Laser has been invented nearly five decades ago and has been successfully used to heat up materials. Researchers ended up cooling that small amount of water by about 36 degrees. “It was really an open question as to whether this could be done because normally water warms when illuminated”.
A team of scientists keen to change the way lasers have always worked has developed a laser that actually cools down the area it is being fired at, leaving hope for science fiction fans of an actual freeze ray.
Scientists inch closer to laser freeze ray with cool laser in a breakthrough experiment at the University of Washington.
Peter Pauzauskie, senior researcher involved in the study and materials science and engineering expert at University of Washington, said that his team was able to refrigerate liquids with laser under normal conditions for the first time ever. In its current form, it uses a lot of energy.
Pauzauskie says, “There’s a lot of interest in how cells divide and how molecules and enzymes function, and it’s never been possible before to refrigerate them to study their properties”.
Whether they’re mounted on sharks or emanating from the Death Star, lasers can deliver destructive levels of heat.
This research and the ability to accurately cool a tiny area have several potential applications. In fact, one day the technology could be used to enable high-power lasers for manufacturing, telecommunications or defense applications. Thanks to the breakthrough experiment, scientists could cool one fragment of a cell during cell division or while the cell undergoes natural repairing processes. The infrared light emitted by the cooling laser is set at a frequency such that atoms that happen to be moving toward the light source will emit a photon, producing a distinctive glow and decreasing the speed (and temperature) of the atom.

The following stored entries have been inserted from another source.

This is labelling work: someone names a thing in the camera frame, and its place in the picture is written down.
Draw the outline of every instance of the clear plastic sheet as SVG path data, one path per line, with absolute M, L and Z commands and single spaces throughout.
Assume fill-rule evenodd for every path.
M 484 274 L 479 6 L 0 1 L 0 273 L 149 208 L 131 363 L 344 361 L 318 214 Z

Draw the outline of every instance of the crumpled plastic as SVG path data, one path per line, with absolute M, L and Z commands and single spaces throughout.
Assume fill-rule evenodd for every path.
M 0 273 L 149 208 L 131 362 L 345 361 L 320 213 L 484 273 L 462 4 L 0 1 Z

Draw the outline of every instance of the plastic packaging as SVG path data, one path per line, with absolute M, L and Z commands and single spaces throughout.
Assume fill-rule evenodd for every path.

“Using laser cooling, it may be possible to prepare slow-motion movies of life in action”, Pauzauskie added.
Researchers chose to use infrared light because visible light could give cells a damaging ‘sunburn’.
They demonstrated that the laser could refrigerate saline solution and cell culture media that are commonly used in genetic and molecular research. The atoms in the crystal absorbed the light’s photons, but when they are then released, it’s with more energy than when the photons first entered.
This higher-energy glow carries heat away from both the crystal and the water surrounding it. The laser refrigeration process was first demonstrated in vacuum conditions at Los Alamos National Laboratory in 1995, but it has taken almost 20 years to demonstrate this process in liquids.